In this paper, I adopted a visual-functionally motivated sociolinguistic analysis of framing by combining the socio-psychological and communicative notion of frame (Goffman 1986; Tannen 1993) with the conceptualization of ‘framing device’ from within multimodal discourse analysis (Kress & van Leeuwen 1996, 2001). On the one hand, we have Goffman’s (1986) argument – developed in the first instance for face-to-face encounters and activities – that social actors establish interpretation frames in order to organize their experiences during communicative activities. On the other, we have the theoretical tenets of visual grammar – according to which layout, design and visual positioning matters – which involve looking, for instance, at the ‘prominence of borders’ (Kress & van Leeuwen 1996, 2001; Scollon & Scollon 2003) as framing devices in the discourse structuring of visual discourses. Combining these two, we can argue, along with Androutsopoulos (2011, 2012), for the relevance of an applied frame analysis for the purposes of digital discourse and its participants (readers and writers; ‘producers’ and ‘consumers’). [48] Framing can function in widely varying ways in different subformats of CMC; however, given the importance of visuality in the currently popular digital discourse formats, issues of layout and design are now more prominent than they were in the earlier (1980s and 1990s), more fundamentally text-based forms, owing to their greater potential and affordances for new types of framing-devices-as-contextualization-cues.

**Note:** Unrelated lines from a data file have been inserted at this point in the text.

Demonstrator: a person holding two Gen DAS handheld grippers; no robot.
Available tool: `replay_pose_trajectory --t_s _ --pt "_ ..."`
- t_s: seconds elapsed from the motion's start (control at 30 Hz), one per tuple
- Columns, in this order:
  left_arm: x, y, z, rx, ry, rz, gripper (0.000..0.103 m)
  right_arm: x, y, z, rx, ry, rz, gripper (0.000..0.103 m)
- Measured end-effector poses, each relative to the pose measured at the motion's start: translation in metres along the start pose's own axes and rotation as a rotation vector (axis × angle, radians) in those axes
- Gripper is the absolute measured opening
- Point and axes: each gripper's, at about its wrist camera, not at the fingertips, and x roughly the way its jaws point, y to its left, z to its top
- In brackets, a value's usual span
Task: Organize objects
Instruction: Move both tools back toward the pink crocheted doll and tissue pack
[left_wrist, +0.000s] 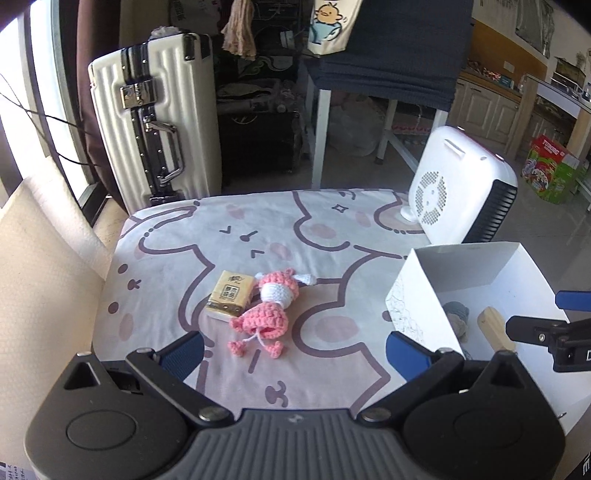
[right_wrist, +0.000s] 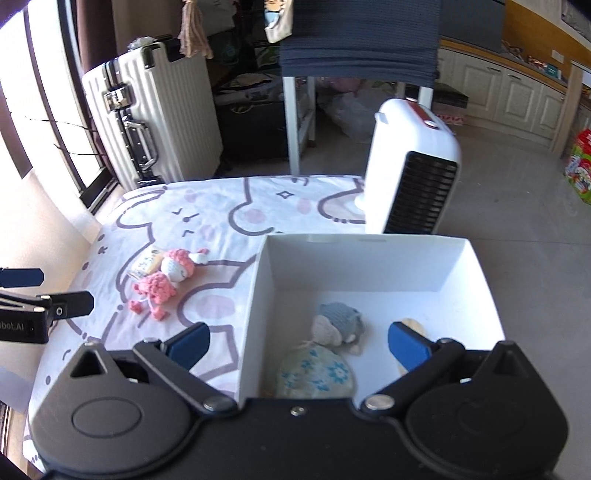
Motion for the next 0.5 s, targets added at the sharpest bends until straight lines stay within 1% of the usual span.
replay_pose_trajectory --t_s 0.27,0.5 --pt "-0.007 0.033 -0.004 -0.048 -0.008 0.04 0.103 0.013 0.033 0.01 -0.03 0.002 0.044 0.103" --pt "-0.012 0.048 -0.003 -0.068 -0.031 0.055 0.103 0.019 0.055 0.019 -0.043 -0.008 0.067 0.103"
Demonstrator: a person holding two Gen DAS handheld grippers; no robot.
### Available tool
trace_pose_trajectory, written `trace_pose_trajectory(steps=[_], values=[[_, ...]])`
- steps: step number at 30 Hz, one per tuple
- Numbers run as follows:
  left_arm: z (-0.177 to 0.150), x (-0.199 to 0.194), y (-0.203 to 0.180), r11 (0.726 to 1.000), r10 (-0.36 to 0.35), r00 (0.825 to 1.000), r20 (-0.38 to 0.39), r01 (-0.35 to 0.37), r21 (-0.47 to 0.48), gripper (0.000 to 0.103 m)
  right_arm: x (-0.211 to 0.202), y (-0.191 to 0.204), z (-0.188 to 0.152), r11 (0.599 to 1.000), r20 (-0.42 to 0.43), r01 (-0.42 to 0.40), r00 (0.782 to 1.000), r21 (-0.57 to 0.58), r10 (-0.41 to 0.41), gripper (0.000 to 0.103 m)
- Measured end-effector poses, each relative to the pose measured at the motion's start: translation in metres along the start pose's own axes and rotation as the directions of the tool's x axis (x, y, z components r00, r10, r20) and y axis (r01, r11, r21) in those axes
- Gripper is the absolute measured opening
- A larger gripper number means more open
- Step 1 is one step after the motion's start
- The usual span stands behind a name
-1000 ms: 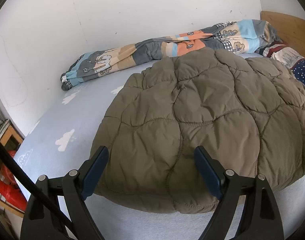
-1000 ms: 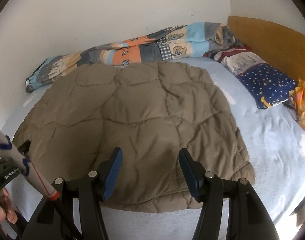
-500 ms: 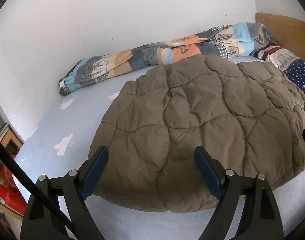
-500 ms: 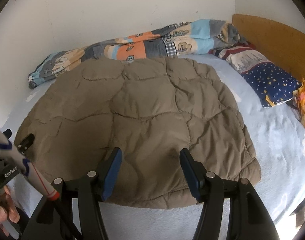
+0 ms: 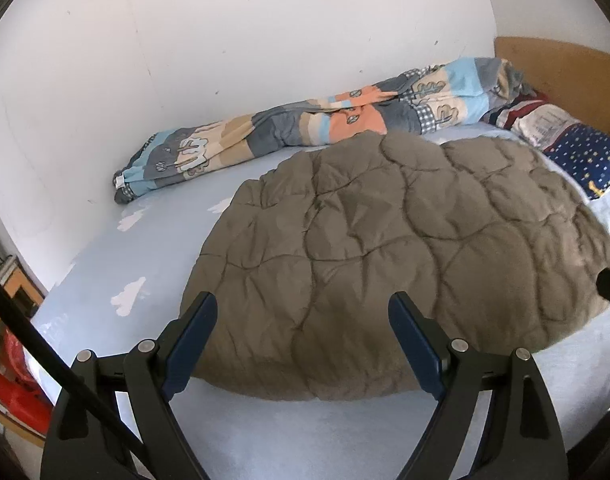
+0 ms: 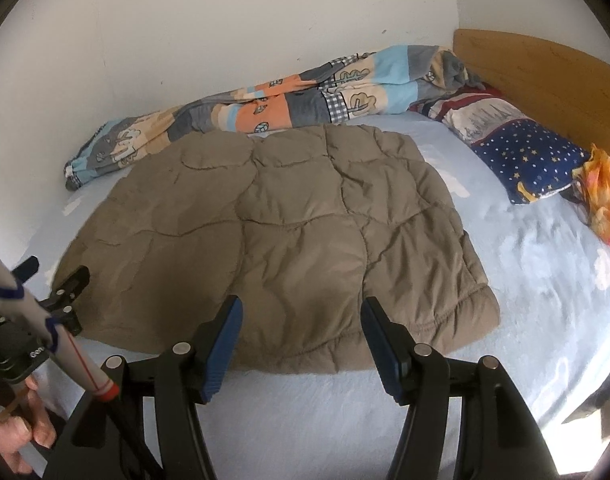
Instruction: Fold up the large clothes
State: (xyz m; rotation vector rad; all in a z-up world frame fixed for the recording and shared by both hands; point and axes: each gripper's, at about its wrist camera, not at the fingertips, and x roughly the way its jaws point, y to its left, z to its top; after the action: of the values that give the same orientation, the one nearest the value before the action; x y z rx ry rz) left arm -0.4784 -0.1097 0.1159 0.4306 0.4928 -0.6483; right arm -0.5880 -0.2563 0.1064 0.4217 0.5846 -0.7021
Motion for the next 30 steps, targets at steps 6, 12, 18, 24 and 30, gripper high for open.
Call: trace_pose_trajectory(steps=[6, 12, 18, 24, 30], values=[[0.008, -0.04, 0.013, 0.998, -0.022, 0.999, 0.036, 0.024, -0.058, 0.087, -0.039, 0.015, -0.002, 1.0, 0.035, -0.018, 0.999, -0.019, 0.019, 0.07], [0.016, -0.087, 0.035, 0.993, -0.004, 0.996, 0.093, 0.015, -0.114, 0.087, -0.085, 0.035, 0.001, 0.998, 0.099, -0.043, 0.994, -0.048, 0.048, 0.078], [0.02, -0.113, 0.051, 0.991, 0.036, 0.995, 0.096, -0.024, -0.129, 0.091, -0.12, 0.056, 0.006, 0.995, 0.146, -0.07, 0.986, -0.075, 0.081, 0.083], [0.024, -0.134, 0.065, 0.989, 0.007, 0.995, 0.1, 0.008, -0.15, 0.094, -0.144, 0.07, 0.007, 0.993, 0.177, -0.081, 0.98, -0.085, 0.096, 0.09], [0.022, -0.156, 0.078, 0.981, -0.03, 0.986, 0.167, 0.061, -0.186, 0.095, -0.15, 0.077, 0.006, 0.994, 0.167, -0.061, 0.983, -0.091, 0.076, 0.092]])
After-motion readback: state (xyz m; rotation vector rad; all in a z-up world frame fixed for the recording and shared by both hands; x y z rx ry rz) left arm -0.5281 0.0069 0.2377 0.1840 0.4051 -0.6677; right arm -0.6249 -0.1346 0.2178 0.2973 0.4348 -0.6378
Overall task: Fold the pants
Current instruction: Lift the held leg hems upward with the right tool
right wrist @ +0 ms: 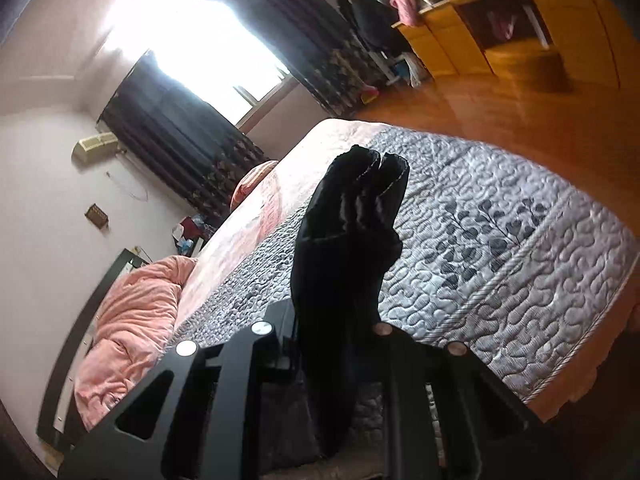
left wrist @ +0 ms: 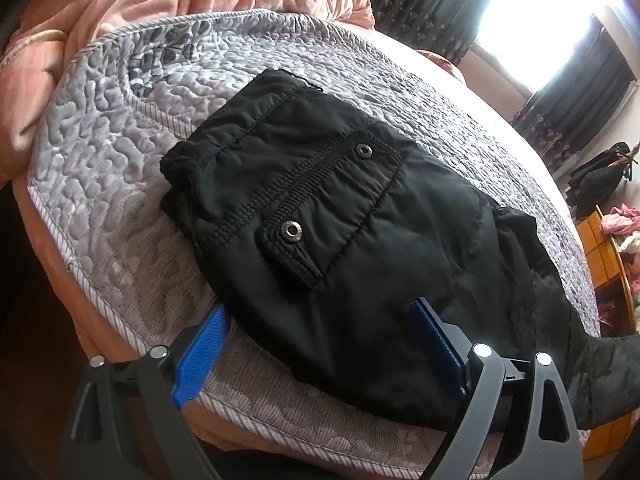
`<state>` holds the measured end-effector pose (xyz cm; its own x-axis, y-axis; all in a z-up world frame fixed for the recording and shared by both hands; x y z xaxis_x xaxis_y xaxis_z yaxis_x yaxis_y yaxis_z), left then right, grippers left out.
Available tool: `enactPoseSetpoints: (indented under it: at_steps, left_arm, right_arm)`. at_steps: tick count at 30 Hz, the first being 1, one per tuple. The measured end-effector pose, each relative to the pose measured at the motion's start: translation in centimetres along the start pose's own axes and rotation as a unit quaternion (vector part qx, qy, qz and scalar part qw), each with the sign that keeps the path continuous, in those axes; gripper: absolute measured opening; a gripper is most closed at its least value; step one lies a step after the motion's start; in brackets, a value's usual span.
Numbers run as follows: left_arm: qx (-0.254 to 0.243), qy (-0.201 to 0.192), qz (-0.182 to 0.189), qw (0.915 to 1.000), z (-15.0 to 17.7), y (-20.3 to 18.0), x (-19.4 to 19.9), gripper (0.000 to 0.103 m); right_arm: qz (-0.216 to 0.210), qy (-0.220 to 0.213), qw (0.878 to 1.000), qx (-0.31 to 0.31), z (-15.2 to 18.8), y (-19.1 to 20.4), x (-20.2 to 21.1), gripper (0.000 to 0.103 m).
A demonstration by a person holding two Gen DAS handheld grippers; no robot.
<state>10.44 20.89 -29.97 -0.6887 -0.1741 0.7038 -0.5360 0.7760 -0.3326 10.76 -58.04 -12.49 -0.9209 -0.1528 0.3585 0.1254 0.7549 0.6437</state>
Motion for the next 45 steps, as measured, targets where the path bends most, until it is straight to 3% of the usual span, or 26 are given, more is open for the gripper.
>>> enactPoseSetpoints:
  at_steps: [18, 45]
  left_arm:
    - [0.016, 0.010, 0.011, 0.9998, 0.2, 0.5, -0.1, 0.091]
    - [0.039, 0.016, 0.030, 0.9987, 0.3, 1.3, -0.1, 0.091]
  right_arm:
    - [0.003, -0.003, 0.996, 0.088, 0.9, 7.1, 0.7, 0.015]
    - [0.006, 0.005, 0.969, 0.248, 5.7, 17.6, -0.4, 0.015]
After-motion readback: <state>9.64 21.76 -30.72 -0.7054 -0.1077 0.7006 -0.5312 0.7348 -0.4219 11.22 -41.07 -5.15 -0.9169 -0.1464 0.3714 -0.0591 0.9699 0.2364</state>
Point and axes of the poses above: each gripper's, at about its wrist camera, not at the fingertips, and x roughly against the way its jaws point, y to its left, z to its underside, the point moved 1 cm from there along -x, roughly the way its jaws point, and after that the axes turned 10 degrees about -y, right-handed, at the moved point
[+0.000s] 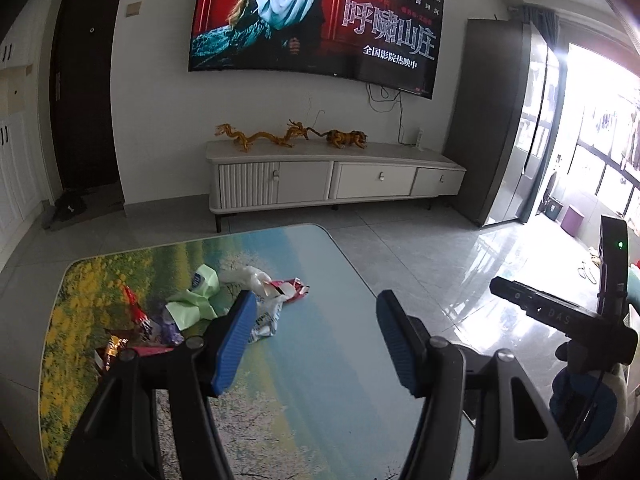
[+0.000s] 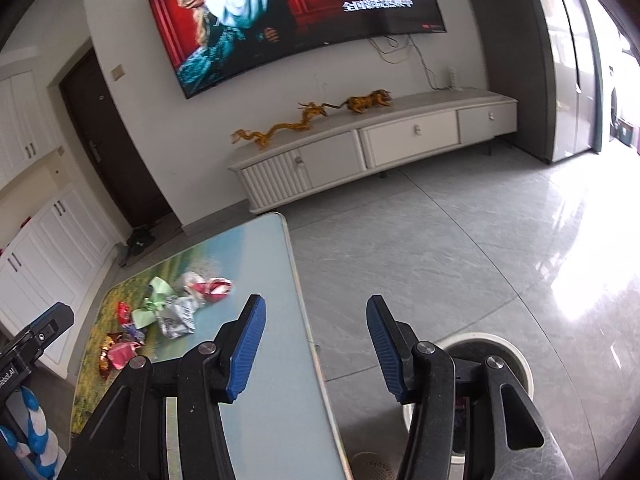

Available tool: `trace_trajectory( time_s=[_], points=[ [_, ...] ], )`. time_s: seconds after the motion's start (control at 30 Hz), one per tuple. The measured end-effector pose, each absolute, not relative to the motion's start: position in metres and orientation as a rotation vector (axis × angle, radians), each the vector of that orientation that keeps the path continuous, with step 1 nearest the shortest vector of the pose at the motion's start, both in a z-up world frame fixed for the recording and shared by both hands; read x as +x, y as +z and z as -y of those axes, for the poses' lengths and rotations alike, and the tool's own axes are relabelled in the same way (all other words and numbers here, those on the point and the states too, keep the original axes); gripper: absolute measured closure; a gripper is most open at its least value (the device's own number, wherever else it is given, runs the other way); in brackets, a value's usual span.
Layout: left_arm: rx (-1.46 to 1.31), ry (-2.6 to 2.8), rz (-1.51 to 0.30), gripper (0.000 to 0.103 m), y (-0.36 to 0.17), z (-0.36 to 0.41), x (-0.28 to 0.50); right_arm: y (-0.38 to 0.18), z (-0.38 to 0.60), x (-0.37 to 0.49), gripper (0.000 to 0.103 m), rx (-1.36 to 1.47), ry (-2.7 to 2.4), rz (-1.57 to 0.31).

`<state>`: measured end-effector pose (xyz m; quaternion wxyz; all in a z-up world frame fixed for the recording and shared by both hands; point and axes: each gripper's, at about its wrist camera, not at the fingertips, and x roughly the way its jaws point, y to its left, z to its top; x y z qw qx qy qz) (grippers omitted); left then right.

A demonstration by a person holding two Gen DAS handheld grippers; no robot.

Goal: Collect trash
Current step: 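Move both open tools back over the table toward the remaining trash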

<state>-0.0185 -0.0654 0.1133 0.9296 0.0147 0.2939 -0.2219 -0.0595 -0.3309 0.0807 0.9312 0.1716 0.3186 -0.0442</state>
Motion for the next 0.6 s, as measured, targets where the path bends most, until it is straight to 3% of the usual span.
trace_trajectory(
  time_s=[0.6],
  points=[
    [-0.065,-0.288,-0.576,0.042,0.155,0.006,0.013,0.166,0.276,-0.006,0.053,0.249,0.099,-0.518]
  ],
)
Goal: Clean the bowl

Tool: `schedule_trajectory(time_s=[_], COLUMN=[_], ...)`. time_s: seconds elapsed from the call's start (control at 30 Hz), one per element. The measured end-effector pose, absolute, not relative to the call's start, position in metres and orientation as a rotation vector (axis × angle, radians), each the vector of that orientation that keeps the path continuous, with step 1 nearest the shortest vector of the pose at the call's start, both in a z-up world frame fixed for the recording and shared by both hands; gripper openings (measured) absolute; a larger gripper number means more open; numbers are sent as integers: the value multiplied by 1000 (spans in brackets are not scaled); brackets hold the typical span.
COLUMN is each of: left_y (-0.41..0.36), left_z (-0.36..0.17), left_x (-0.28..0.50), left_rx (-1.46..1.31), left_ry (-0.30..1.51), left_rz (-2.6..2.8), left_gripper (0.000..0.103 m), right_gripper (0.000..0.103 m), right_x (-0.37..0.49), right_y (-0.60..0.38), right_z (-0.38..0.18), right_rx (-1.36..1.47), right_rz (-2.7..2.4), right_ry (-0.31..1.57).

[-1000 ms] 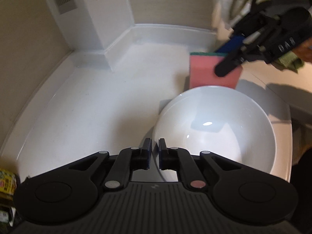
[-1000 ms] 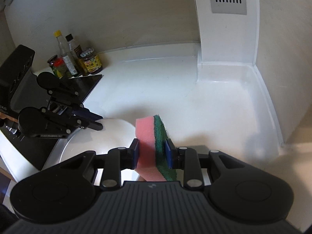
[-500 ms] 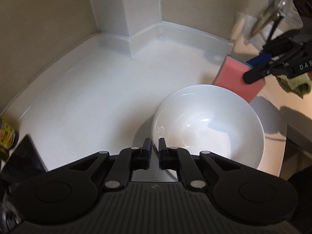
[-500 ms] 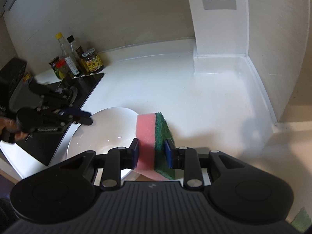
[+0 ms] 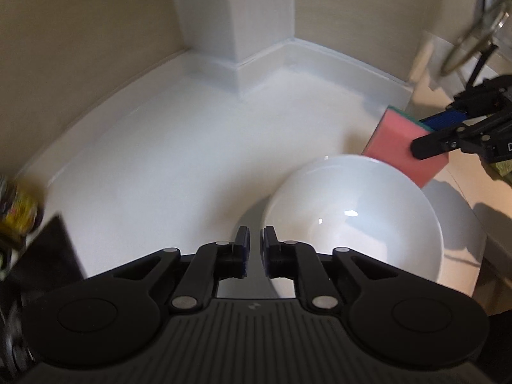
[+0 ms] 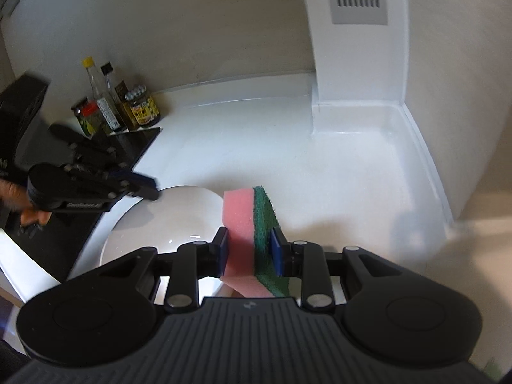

Moreover, I added the notion of entextualization (Bauman & Briggs 1990) to the agenda in order to model the movement of discourse from one context to another; with the ‘end-texts’ (the momentary snapshots of the pseudonyms, signatures, etc.) carrying elements of their histories of use within them, and so potentially signalling points of affiliation or (dis)identification.
I have restricted my analysis to the format of web discussion forums, where the relevant framing devices include pseudonyms (nicknames, screen names), ‘Signatures’, and (Kytölä 2013) two more tailorable slots for member profile information: registered member’s self-appointed ‘Location’ in Futisforum and ‘Favourite team’ in FF2. Excluded from both of the published analyses were, for example, headings of forums, subforums and topics/threads, technical meta-data (such as time of posting, the number of replies/views, dates of registration, number of messages in personal message histories), avatars, as well as communicative ‘bracketing’ within messages (such as greetings, cheerings, slogans, mottos, openings or endings).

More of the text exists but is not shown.